Le retour aux sources de la navigation à l’ancienne
Véritable ancêtre du Vendée Globe, la Golden Globe Race impose aux concurrents un retour strict aux origines de la course au large. Les participants naviguent sur des voiliers de série robustes conçus avant 1988 et dépourvus de GPS ou de cartes électroniques.
Selon France 3 Pays de la Loire, pour effectuer ce périple de 30 000 milles nautiques et franchir les cinq caps mythiques, les marins doivent compter uniquement sur leur sextant, le soleil et leurs relevés manuels, pour une traversée estimée à près de 200 jours.

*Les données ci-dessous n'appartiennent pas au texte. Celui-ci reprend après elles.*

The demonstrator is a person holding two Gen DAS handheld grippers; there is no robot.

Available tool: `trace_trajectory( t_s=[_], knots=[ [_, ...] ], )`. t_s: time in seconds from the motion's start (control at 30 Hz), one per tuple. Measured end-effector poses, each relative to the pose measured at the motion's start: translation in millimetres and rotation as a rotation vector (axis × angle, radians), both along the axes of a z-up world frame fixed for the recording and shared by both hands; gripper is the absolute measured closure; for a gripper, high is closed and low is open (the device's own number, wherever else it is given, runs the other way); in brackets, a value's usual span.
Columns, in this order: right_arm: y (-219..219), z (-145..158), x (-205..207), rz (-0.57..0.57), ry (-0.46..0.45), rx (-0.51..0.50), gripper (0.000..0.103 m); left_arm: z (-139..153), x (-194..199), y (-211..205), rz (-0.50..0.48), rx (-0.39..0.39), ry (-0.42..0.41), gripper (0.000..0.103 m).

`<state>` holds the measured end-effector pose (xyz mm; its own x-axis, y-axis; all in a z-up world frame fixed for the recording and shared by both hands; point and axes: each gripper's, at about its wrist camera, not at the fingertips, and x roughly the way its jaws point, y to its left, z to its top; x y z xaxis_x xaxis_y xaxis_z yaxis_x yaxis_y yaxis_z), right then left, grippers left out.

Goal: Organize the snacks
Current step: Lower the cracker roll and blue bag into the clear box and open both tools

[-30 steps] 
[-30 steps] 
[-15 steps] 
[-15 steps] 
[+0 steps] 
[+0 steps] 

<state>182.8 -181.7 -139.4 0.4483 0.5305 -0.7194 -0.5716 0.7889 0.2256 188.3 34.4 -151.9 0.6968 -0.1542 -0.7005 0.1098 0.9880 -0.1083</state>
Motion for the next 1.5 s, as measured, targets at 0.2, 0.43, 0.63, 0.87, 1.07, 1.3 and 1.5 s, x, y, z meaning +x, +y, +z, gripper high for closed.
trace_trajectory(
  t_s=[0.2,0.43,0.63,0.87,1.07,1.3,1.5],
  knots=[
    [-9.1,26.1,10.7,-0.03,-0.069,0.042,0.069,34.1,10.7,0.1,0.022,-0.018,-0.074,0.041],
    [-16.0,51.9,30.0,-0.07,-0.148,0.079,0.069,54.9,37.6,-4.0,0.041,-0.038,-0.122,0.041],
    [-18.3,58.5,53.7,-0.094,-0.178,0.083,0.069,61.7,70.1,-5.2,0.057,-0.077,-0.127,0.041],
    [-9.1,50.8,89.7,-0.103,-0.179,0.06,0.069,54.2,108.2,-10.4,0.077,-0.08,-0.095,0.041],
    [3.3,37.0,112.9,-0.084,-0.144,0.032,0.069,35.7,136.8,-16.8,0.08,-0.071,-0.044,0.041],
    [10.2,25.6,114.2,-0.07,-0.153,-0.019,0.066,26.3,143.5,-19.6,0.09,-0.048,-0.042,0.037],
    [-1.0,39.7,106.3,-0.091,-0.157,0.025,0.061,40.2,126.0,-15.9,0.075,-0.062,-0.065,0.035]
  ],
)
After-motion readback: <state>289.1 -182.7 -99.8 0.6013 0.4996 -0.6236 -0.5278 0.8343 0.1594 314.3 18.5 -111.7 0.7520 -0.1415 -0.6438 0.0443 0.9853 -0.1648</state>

La revanche du marin breton Damien Guillou
Contraint à l’abandon lors de l’édition 2022 en raison d’une avarie mécanique, le skipper Damien Guillou prend le départ à bord de son Rustler 36 SOLAREM avec une détermination renforcée.
Figure parmi les deux seuls Français engagés face à une flotte internationale de seize navigateurs, le marin breton aborde ce tour du monde avec l’envie d’aller au bout d’un challenge qu’il juge plus exigeant que les compétitions modernes.